A quebra do mandamento não deixou dúvida: ele protegeu uma vida e tomou quatro em punição.

Naquelas horas, a ilha se apossou de um novo algoz, quem levaria dali ao futuro o peso do capuz e o peso da foice - o imprescindível para a construção de uma narrativa a qual você, leitor, está interessado em compreender.

Não há ponto final.

Não há fácil afirmação como, por exemplo, dizer que Jimin puxou o gatilho e, antes dele, Andrei vacilou em seus ossos aniquilados por medo de manusear uma arma. Tão logo as horas se encerrassem sobrariam apenas os dois, autoproclamados pecadores.

A sobrevivência atrelada a alguns crimes, a vencer os disparos ou esperar alguém tomando a posição de atirador em seu lugar, ela é maldita. Ou se mata ou se é morto. A culpa abandona o pecador e se junta ao responsável pela sombra. Ou se convence da mentira presente na desculpa oferecida na inversão do ônus - de que foi ele e, na verdade, não você quem tomou a vida do corpo da jovem esposa - ou se despedaça nos confins do inferno pelo fim das eras.

Jimin precisou de alguns anos.

A Andrei faltaria tempo para remoer no mundo a própria dívida compartilhada e é possível que não o tenha o feito por mais que alguns segundos de tortura, todos os dias, antes de dormir. Noites após noites e tudo sempre deu movimento ao ciclo sem fim, em que deveria continuar, apesar do sangue, acreditando que no final a escolha foi usurpada, mas ele seguia vivo, e as injustiças eram versadas pelas letras de um poema composto pelo poeta no topo do mundo*, da hierarquia a qual nunca esteve presente para saber se o esforço de destruí-la seria compensador o bastante para instigá-lo a tentar. Portanto, não tentou.

Jimin sim.

Pelos dois.

Porque quis.

Por vingança e só vingança.

Por gana e instinto.

Depois e tarde demais.

Na madrugada ecoou, enquanto respirava até transformar-se em fantasma ao tornar a mulher também espectro. A massa opressiva da chuva exercia influência sobre o mediterrâneo, o ar noturno feito da água que caiu no mesmo instante em que o corpo dobrou-se sem vida, no trovão que abafou o tiro.

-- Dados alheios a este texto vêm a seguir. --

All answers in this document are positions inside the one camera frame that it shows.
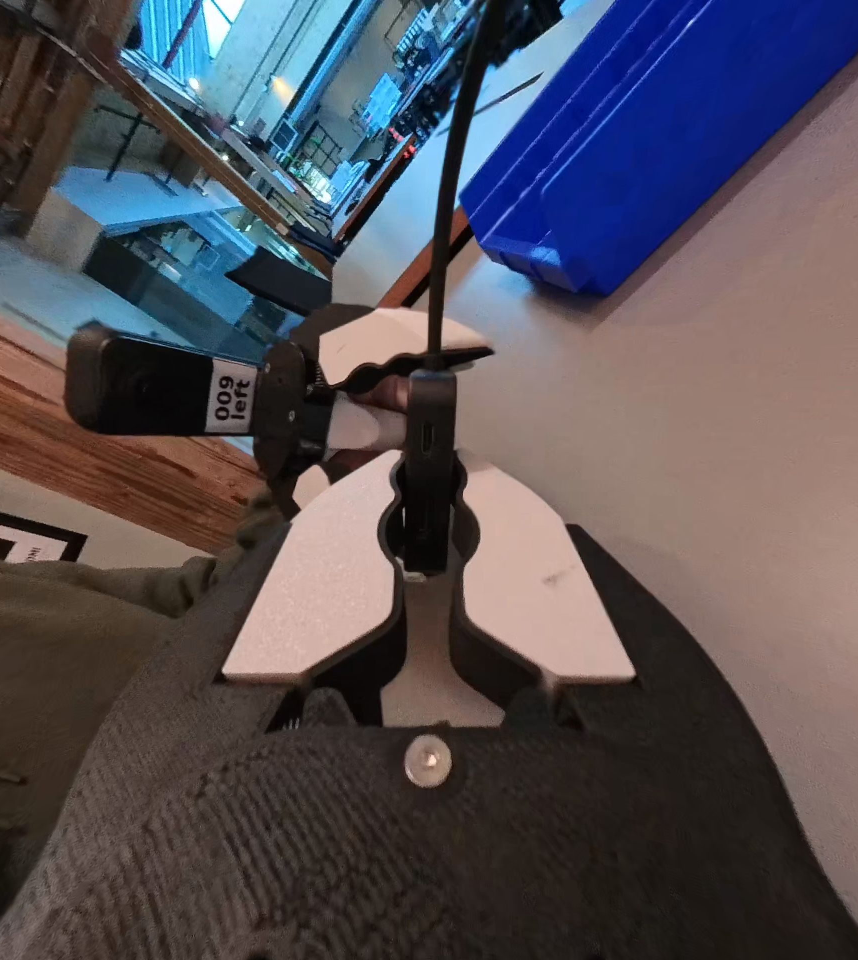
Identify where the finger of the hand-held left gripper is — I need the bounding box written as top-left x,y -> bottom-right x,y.
327,396 -> 409,453
318,306 -> 497,393

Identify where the white table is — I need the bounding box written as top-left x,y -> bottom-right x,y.
27,165 -> 246,260

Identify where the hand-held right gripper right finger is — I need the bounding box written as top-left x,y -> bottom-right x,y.
445,448 -> 637,687

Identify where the black usb hub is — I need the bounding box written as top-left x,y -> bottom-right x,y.
401,366 -> 461,577

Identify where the wooden plank bench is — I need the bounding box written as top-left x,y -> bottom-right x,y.
0,288 -> 274,554

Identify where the grey desk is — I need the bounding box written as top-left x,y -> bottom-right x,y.
399,15 -> 858,946

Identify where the wooden shelf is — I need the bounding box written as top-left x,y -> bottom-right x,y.
0,0 -> 137,219

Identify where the blue plastic bin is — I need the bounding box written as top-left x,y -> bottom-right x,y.
459,0 -> 858,297

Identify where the black hub cable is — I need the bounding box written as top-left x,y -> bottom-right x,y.
426,0 -> 494,372

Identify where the person's left hand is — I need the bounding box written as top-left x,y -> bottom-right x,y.
365,373 -> 410,414

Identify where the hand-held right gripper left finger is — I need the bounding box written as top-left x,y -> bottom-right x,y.
222,450 -> 407,685

Jimin pensou sobre como Deus parecia disposto a encobrir seus rastros para o anjo que longe dali repousava.

Ela tinha medo da chuva, ao despertar teria nojo de sangue.

Beatrice não viu sua mãe engolir o cano do revólver, não escutou enquanto exigia de seu assassino um último fio de lealdade, no momento em que dor e ausência, em movimento centrífugo, tornaram-se um único bolo na garganta, o do início do autoflagelo. A penitência dele não se encerrou no prazer da retaliação, vinda anos mais tarde, após cuspir no mar tirreno as mentiras contadas - suas meias verdades.

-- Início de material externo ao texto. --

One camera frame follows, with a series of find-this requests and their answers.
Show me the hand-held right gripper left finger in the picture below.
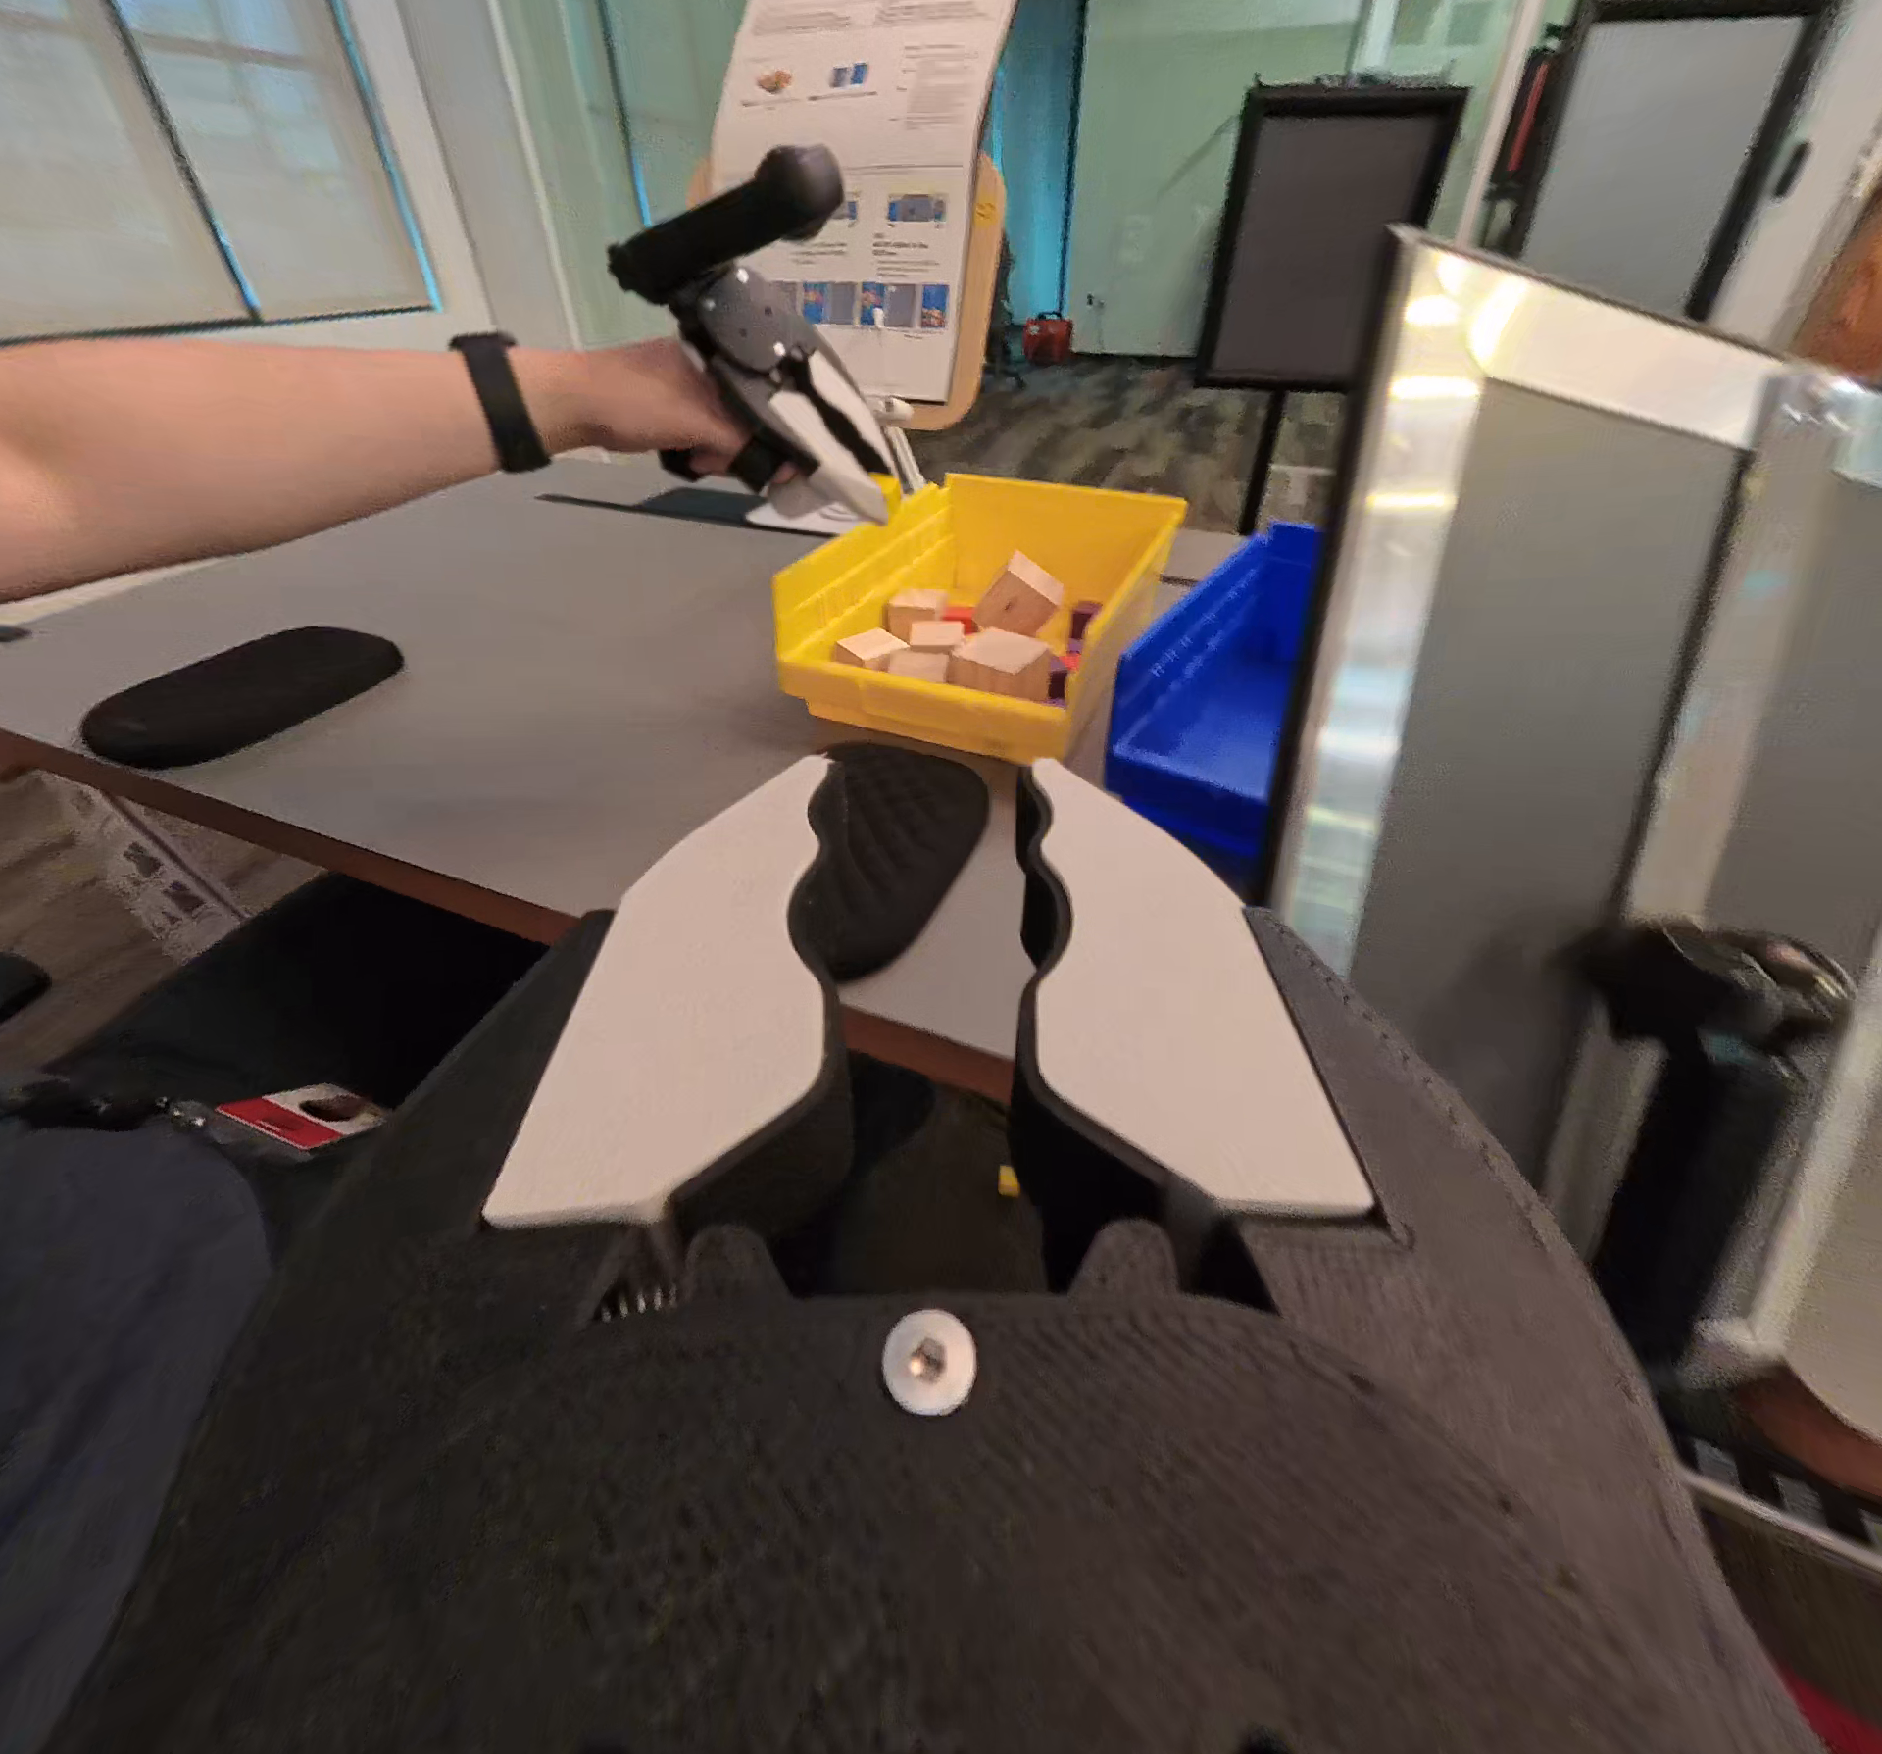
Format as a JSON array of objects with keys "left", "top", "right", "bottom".
[{"left": 483, "top": 749, "right": 857, "bottom": 1299}]

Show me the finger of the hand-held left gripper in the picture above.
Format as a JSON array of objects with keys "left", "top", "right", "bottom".
[
  {"left": 802, "top": 345, "right": 905, "bottom": 481},
  {"left": 763, "top": 387, "right": 896, "bottom": 529}
]

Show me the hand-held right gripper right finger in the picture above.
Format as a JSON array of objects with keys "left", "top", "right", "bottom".
[{"left": 1009, "top": 752, "right": 1380, "bottom": 1294}]

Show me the yellow plastic box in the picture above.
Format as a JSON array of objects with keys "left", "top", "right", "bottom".
[{"left": 772, "top": 470, "right": 1190, "bottom": 761}]

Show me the pile of wooden cubes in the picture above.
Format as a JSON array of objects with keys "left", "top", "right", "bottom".
[{"left": 834, "top": 549, "right": 1107, "bottom": 706}]

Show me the blue plastic box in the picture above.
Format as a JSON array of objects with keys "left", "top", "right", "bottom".
[{"left": 1107, "top": 524, "right": 1325, "bottom": 893}]

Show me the person's left forearm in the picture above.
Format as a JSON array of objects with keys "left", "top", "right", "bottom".
[{"left": 0, "top": 338, "right": 507, "bottom": 601}]

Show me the person's left hand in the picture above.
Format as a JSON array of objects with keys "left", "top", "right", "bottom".
[{"left": 546, "top": 338, "right": 754, "bottom": 481}]

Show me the black flat pad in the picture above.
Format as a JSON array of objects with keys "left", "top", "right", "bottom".
[{"left": 538, "top": 485, "right": 766, "bottom": 524}]

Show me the black wristband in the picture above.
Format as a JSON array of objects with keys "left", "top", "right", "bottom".
[{"left": 447, "top": 334, "right": 553, "bottom": 470}]

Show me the wooden instruction board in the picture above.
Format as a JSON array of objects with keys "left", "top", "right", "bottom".
[{"left": 689, "top": 0, "right": 1047, "bottom": 436}]

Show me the red white badge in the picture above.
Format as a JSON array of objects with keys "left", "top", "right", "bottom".
[{"left": 211, "top": 1081, "right": 391, "bottom": 1158}]

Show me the black framed sign stand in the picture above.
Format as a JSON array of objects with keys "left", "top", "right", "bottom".
[{"left": 1195, "top": 81, "right": 1471, "bottom": 535}]

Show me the silver framed grey panel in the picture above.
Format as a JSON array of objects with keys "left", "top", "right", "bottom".
[{"left": 1271, "top": 225, "right": 1882, "bottom": 1400}]

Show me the person's dark clothing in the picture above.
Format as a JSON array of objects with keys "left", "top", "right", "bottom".
[{"left": 0, "top": 1105, "right": 284, "bottom": 1754}]

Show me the black framed glass panel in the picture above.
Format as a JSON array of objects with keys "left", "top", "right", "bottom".
[{"left": 1500, "top": 0, "right": 1857, "bottom": 318}]

Na conclusão daquela história, de final abrupto e certo, a bela Salvatore não se permitiu extrair dele pedacinhos de responsabilidade, pois sabia que não lhe pertenciam. Ainda assim, seu fantasma voltaria para apontá-lo como culpado.

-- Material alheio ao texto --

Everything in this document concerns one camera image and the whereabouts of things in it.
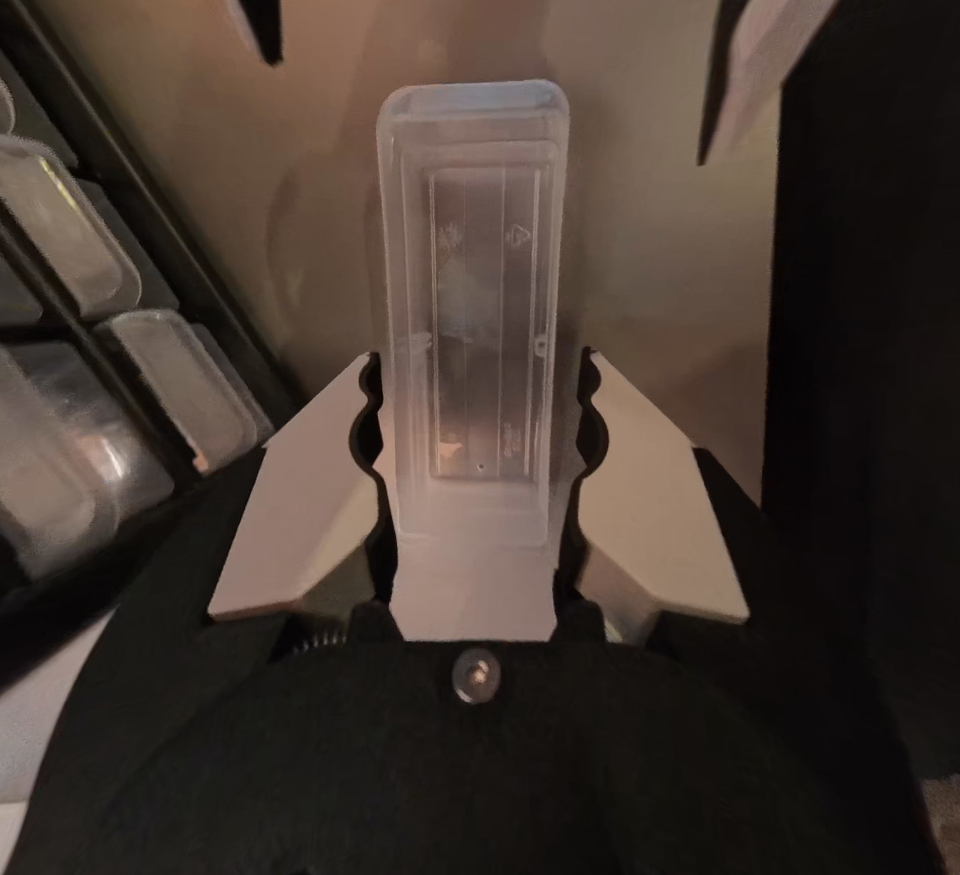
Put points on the rows of clear cabinet drawers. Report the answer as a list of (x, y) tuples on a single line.
[(67, 230)]

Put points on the black drawer cabinet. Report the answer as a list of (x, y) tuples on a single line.
[(180, 252)]

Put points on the clear plastic drawer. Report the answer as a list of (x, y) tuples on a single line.
[(480, 290)]

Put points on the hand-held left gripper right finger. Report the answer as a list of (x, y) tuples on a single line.
[(652, 515)]

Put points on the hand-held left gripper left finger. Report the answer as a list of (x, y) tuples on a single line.
[(300, 500)]

Julieta não puxou o gatilho.

Julieta não se fez louca.

Julieta não transformou sua alma no vento que arrastou os galhos das árvores, a poeira que assentou os ossos dos mortos nas noites seguintes, nos anos seguintes e nos passos do corpo encapuzado de seu carrasco. Foi Matteo. O dono das sombras, da ilha, da maior parcela da culpa sem cálculo exato porque já não valia a pena estipular a extensão dos danos.